▶ What you should do
Within the entries below, the lines from the one with "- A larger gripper" through the one with "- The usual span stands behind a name" are to be set down exactly, both ends kept.

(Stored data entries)

========

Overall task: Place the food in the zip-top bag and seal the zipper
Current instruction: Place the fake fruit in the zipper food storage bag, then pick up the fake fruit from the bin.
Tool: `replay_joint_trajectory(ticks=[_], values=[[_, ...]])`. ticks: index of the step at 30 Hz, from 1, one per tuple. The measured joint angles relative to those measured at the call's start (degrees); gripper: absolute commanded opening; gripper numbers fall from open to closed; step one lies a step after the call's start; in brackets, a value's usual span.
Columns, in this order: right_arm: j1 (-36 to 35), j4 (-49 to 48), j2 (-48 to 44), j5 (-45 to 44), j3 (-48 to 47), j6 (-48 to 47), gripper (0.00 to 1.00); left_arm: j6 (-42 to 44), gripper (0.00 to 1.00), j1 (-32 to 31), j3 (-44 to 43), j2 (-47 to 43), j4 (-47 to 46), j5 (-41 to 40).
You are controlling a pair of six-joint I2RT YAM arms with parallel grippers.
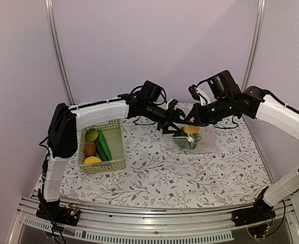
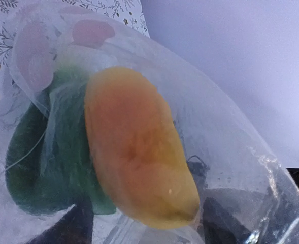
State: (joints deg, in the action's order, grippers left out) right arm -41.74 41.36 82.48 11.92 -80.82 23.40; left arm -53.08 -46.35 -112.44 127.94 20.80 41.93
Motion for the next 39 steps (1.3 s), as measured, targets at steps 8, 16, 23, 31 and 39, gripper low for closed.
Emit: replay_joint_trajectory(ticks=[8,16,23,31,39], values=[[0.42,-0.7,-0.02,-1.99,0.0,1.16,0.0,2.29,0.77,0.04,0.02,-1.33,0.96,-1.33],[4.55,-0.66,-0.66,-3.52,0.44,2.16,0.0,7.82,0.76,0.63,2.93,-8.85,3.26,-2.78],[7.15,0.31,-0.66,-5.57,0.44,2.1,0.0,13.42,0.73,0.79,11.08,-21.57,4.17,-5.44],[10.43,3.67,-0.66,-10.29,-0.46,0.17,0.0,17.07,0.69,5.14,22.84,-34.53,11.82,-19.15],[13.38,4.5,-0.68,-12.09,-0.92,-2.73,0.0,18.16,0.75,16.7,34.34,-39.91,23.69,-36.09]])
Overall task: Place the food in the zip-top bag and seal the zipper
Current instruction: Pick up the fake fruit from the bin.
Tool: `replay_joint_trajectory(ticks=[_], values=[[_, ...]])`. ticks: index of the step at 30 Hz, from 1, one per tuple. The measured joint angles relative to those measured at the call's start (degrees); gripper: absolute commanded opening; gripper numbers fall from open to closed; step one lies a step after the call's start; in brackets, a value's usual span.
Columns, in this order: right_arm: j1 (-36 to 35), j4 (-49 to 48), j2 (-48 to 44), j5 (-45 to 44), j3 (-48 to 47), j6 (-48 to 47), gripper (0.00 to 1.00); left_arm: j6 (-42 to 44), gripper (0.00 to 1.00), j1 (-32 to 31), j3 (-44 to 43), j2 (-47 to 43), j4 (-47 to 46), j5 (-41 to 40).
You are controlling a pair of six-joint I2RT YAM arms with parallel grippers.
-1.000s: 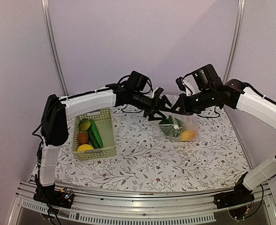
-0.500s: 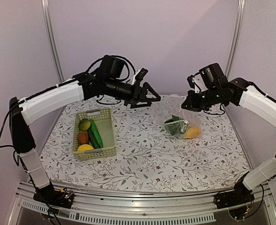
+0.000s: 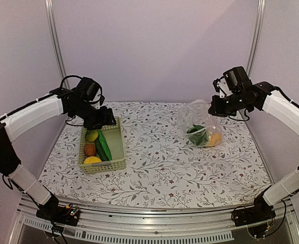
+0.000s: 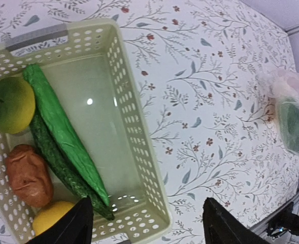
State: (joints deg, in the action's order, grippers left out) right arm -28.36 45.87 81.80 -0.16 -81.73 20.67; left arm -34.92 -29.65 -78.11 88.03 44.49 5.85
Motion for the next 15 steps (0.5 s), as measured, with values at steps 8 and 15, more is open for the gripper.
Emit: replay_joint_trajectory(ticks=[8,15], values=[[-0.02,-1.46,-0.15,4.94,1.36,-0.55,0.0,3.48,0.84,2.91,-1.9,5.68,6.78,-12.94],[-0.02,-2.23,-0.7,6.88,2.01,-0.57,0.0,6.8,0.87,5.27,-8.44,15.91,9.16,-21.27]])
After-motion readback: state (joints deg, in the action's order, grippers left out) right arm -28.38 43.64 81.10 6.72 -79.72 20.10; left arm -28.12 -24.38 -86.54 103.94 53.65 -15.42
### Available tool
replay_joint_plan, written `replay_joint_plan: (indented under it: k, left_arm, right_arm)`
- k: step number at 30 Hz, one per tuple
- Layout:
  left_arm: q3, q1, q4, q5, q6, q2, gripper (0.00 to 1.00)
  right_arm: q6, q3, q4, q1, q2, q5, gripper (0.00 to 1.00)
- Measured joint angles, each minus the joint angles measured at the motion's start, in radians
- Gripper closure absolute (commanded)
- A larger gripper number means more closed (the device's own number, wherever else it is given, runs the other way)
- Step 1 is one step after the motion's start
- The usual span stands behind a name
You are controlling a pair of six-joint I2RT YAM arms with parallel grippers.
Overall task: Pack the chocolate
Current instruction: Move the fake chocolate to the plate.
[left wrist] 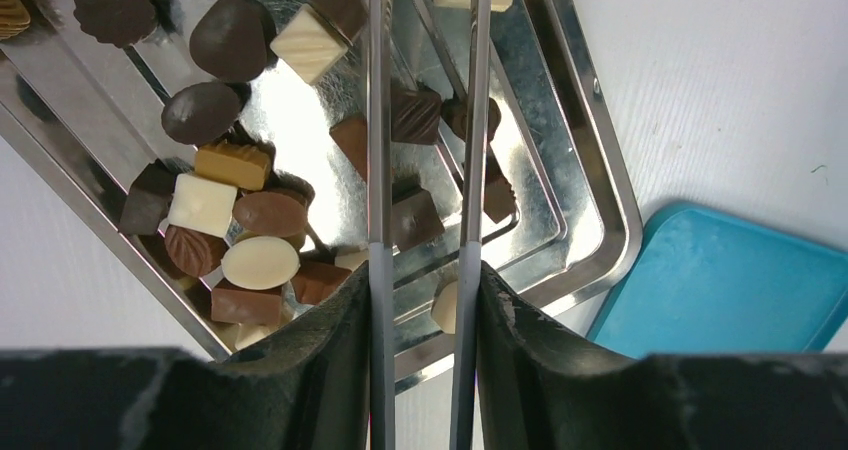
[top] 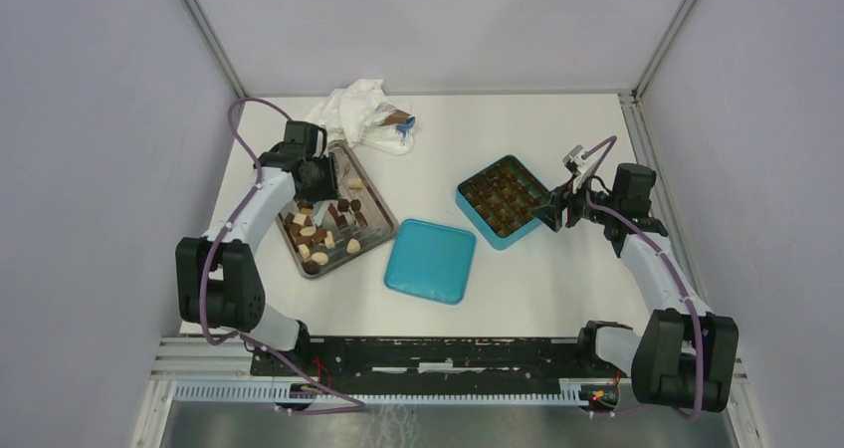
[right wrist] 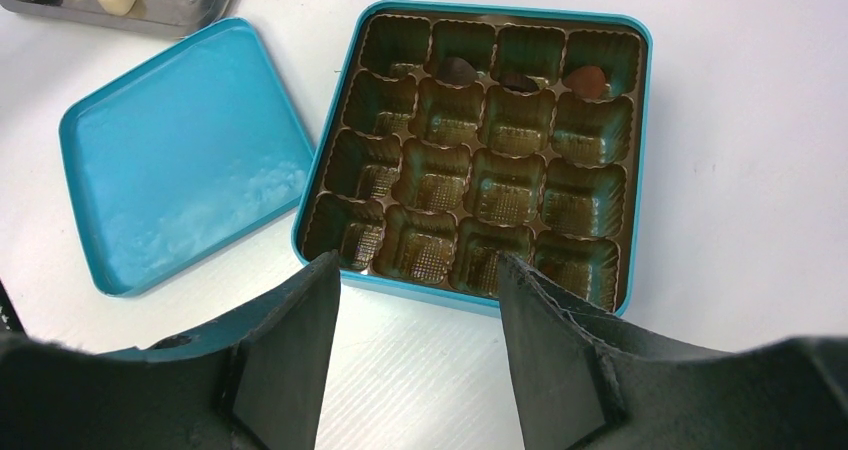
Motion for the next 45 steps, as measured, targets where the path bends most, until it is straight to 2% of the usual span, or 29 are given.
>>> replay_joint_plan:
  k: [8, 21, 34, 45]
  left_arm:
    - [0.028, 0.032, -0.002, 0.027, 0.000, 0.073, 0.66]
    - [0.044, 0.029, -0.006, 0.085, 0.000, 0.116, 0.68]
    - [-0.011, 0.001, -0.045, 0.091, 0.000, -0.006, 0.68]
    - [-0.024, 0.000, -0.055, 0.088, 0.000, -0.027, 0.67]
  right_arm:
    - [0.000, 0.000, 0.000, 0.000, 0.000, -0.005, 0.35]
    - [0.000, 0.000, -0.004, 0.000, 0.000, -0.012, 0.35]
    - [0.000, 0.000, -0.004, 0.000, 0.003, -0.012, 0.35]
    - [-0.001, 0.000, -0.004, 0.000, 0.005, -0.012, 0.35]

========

▶ Reply to the exercise
- A larger gripper number means more closed (the device's own number, wherever else it is given, runs the other way)
- Step 1 is one step after the motion's start
- The usual span stands behind a name

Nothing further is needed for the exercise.